From the message board assignment: “For this discussion item, please watch the following talk and summarize what you found to be the most important or interesting points.”
The YouTube talk, which is called “Music Recommendations at Scale with Spark - Christopher Johnson (Spotify)”, is linked here: http://www.youtube.com/watch?v=3LBgiFch4_g
I discuss various takeaways in the sections below.
While the primary focus of the video wound up being on SVD and executing that via “traditional” Hadoop (MapReduce) versus Spark (which sits on top of Hadoop), he opened by discussing other methods, such as manual curation and manually tagging attributes.
I am going to argue that these methodologies still have a place, particularly when it comes to avoiding recommendations which would greatly diminish trust. Though you could make initial recommendations using collaborative filtering and reducing dimensionality, before those recommendations are sent, they could somehow be bumped against your manually curated data or the Pandora music genome (assuming you could use it, of course). For example, it could theoretically be possible, if someone is using collaborative filtering only, for a big Jimi Hendrix fan to have a Britney Spears recommendation, but no Jimi Hendrix fan I’ve ever met would be caught dead listening to Britney Spears, so you would want to exclude that recommendation.

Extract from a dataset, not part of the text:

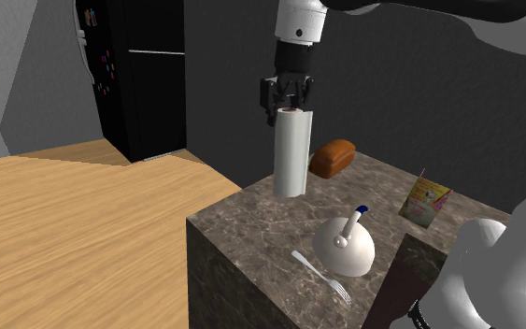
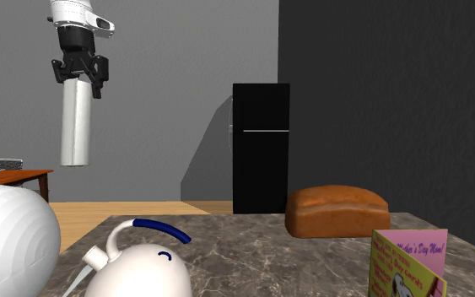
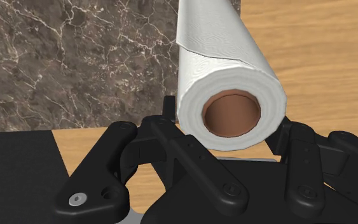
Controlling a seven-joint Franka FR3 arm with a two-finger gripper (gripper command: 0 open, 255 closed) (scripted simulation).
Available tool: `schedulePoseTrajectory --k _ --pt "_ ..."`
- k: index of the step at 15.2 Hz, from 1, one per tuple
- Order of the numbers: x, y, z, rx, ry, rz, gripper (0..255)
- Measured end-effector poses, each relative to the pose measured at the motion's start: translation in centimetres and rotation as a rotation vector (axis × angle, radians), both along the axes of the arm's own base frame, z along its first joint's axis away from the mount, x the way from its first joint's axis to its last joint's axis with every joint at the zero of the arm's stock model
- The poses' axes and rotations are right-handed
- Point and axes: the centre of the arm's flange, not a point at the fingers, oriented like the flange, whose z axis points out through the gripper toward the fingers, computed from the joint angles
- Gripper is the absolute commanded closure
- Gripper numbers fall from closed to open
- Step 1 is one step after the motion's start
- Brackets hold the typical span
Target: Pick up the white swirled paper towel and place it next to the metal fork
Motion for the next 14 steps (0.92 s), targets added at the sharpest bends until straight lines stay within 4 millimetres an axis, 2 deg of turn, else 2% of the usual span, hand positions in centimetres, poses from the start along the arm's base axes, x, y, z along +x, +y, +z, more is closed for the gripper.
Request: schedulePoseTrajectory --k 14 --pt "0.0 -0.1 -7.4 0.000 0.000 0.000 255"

The term “Hadoop” is used differently by different people. Some people mean the whole Hadoop stack and all its components when they use the term, while others mean just the Hadoop Distributed File System (HDFS) and the processes used to read and write from it, which is called MapReduce. It is called MapReduce because it executed programmatically (i.e., with Java) using a Map step (filtering, sorting) and a Reduce step (summarizing).

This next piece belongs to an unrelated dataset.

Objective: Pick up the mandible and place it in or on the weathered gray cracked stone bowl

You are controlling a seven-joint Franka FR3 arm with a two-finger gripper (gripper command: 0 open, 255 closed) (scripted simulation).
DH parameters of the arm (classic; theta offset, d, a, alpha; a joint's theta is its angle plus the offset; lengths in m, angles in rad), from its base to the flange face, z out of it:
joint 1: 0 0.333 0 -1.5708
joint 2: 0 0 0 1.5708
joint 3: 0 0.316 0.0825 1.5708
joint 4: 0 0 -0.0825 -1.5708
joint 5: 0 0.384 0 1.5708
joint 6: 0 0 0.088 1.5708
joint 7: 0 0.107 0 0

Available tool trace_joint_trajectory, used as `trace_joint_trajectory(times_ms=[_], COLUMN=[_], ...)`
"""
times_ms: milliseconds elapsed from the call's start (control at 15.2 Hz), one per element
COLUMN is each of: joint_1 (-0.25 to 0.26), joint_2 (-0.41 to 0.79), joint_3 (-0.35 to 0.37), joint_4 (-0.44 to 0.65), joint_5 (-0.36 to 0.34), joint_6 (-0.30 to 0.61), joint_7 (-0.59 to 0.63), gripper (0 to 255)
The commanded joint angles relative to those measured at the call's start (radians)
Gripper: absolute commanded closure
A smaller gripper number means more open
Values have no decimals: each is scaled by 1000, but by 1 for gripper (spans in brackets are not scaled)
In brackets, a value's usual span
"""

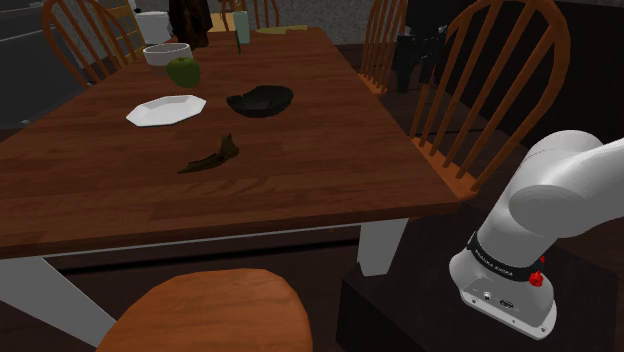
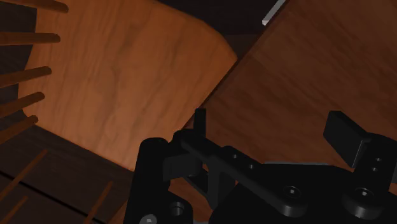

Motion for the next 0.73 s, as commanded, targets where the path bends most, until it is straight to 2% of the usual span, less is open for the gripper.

I am not aware of any large companies that still directly run MapReduce jobs for their workloads, unless they inherited a legacy process that they have not converted or shut down yet. The reason is that it involves endless read-write operations between the master and worker nodes, which is the I/O issue Christopher Johnson mentioned in his presentation. Every company I am aware of using Spark or some other proprietary querying technology which does not depend on MapReduce. For example, at my employer, our data warehouse used to be Cloudera Hadoop, and we used their propriety querying tool Impala instead of MapReduce or Hive.
The takeaway is that to do any of this kind of work at scale, you need to know these technologies.

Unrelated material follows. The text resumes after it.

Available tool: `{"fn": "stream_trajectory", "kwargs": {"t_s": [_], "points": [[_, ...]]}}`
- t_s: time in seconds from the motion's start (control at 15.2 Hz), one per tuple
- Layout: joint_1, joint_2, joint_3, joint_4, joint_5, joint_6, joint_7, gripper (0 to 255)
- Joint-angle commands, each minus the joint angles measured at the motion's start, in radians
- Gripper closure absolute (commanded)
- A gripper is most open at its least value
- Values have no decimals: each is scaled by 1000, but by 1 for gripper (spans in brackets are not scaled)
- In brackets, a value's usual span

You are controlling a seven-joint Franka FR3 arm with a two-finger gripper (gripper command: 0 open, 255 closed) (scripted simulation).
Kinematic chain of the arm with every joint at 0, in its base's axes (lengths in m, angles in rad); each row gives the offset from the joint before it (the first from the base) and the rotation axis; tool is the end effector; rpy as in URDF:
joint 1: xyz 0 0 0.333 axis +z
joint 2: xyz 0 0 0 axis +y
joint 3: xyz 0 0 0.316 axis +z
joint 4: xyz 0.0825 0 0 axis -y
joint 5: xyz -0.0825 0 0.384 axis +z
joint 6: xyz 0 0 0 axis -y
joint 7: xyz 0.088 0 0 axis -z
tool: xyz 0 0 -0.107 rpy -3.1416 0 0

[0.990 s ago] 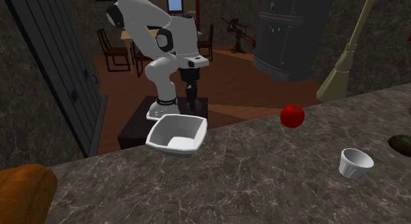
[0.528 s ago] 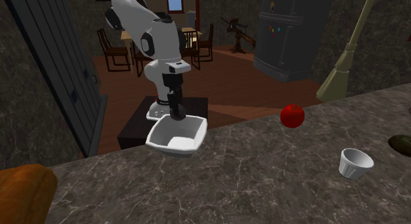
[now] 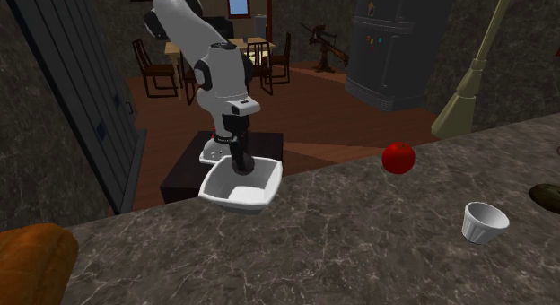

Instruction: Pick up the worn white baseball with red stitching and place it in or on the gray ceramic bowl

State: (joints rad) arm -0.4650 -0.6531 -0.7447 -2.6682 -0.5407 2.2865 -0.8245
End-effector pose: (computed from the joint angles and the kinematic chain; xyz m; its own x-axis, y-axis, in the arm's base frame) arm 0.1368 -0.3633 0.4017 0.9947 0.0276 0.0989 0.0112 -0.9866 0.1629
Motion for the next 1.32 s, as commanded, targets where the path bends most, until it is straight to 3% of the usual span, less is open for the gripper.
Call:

As has been emphasized throughout the M.S. in Data Science program at CUNY, generally with any Data Science job, a large portion of your time will be spent learning how to manage and handle data. Tnis is clearly also the case with jobs that fall into the Recommender Systems specialization.
Furthermore, when it comes to massive datasets, “managing data” means way more than data preparation, data cleanup, etc. It also involved understanding distributed computing and being ready to experiment with how to distribute data over nodes in the most effective way.
Lastly, this will always be imperfect and a work in progress. As he mentioned towards the end, they have yet to be able to run their processes on their full dataset!!